'''

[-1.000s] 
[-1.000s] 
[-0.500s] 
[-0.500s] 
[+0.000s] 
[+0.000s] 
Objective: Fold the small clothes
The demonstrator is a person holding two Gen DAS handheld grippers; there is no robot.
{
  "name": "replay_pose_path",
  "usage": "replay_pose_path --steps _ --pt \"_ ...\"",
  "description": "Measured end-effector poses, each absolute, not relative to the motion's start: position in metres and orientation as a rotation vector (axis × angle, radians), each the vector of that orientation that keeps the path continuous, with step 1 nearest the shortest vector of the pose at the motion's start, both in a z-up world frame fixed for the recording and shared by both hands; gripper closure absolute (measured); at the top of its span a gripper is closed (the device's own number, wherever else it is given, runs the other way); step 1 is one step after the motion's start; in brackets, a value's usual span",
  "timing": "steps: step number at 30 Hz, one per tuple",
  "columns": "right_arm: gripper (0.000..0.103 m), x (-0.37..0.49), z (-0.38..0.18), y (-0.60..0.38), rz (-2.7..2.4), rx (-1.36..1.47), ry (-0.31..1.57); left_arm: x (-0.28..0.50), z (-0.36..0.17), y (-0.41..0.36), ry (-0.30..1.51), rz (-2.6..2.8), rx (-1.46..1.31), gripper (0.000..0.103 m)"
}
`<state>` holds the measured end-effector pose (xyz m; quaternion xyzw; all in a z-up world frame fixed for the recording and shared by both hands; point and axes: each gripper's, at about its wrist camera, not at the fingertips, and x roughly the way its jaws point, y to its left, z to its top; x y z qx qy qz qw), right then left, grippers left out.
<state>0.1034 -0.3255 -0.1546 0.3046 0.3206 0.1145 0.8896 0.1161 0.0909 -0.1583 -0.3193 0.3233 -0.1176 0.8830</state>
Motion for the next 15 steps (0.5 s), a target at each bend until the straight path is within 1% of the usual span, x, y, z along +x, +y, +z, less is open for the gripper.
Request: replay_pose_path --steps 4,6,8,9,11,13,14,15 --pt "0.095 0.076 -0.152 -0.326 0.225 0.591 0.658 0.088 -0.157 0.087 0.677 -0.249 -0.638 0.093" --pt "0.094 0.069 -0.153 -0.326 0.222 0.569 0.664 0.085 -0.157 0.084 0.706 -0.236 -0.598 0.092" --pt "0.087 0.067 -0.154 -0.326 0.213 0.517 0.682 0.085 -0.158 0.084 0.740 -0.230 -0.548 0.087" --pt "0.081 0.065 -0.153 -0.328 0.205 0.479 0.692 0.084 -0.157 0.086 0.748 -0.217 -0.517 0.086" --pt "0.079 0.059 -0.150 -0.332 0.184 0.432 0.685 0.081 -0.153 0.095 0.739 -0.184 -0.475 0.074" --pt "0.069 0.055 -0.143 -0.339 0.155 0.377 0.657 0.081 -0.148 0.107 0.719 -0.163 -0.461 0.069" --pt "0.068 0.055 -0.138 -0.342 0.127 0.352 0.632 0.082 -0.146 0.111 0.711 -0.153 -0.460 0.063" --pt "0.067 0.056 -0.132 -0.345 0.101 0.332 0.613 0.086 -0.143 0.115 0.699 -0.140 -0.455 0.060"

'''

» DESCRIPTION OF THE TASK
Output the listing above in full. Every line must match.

» TASK ANSWER
[-1.000s] 
[-1.000s] 
[-0.500s] 
[-0.500s] 
[+0.000s] 
[+0.000s] 
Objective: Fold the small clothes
The demonstrator is a person holding two Gen DAS handheld grippers; there is no robot.
{
  "name": "replay_pose_path",
  "usage": "replay_pose_path --steps _ --pt \"_ ...\"",
  "description": "Measured end-effector poses, each absolute, not relative to the motion's start: position in metres and orientation as a rotation vector (axis × angle, radians), each the vector of that orientation that keeps the path continuous, with step 1 nearest the shortest vector of the pose at the motion's start, both in a z-up world frame fixed for the recording and shared by both hands; gripper closure absolute (measured); at the top of its span a gripper is closed (the device's own number, wherever else it is given, runs the other way); step 1 is one step after the motion's start; in brackets, a value's usual span",
  "timing": "steps: step number at 30 Hz, one per tuple",
  "columns": "right_arm: gripper (0.000..0.103 m), x (-0.37..0.49), z (-0.38..0.18), y (-0.60..0.38), rz (-2.7..2.4), rx (-1.36..1.47), ry (-0.31..1.57); left_arm: x (-0.28..0.50), z (-0.36..0.17), y (-0.41..0.36), ry (-0.30..1.51), rz (-2.6..2.8), rx (-1.46..1.31), gripper (0.000..0.103 m)"
}
`<state>` holds the measured end-effector pose (xyz m; quaternion xyzw; all in a z-up world frame fixed for the recording and shared by both hands; point and axes: each gripper's, at about its wrist camera, not at the fingertips, and x roughly the way its jaws point, y to its left, z to its top; x y z qx qy qz qw), right then left, grippers left out.
<state>0.1034 -0.3255 -0.1546 0.3046 0.3206 0.1145 0.8896 0.1161 0.0909 -0.1583 -0.3193 0.3233 -0.1176 0.8830</state>
Motion for the next 15 steps (0.5 s), a target at each bend until the straight path is within 1% of the usual span, x, y, z along +x, +y, +z, less is open for the gripper.
Request: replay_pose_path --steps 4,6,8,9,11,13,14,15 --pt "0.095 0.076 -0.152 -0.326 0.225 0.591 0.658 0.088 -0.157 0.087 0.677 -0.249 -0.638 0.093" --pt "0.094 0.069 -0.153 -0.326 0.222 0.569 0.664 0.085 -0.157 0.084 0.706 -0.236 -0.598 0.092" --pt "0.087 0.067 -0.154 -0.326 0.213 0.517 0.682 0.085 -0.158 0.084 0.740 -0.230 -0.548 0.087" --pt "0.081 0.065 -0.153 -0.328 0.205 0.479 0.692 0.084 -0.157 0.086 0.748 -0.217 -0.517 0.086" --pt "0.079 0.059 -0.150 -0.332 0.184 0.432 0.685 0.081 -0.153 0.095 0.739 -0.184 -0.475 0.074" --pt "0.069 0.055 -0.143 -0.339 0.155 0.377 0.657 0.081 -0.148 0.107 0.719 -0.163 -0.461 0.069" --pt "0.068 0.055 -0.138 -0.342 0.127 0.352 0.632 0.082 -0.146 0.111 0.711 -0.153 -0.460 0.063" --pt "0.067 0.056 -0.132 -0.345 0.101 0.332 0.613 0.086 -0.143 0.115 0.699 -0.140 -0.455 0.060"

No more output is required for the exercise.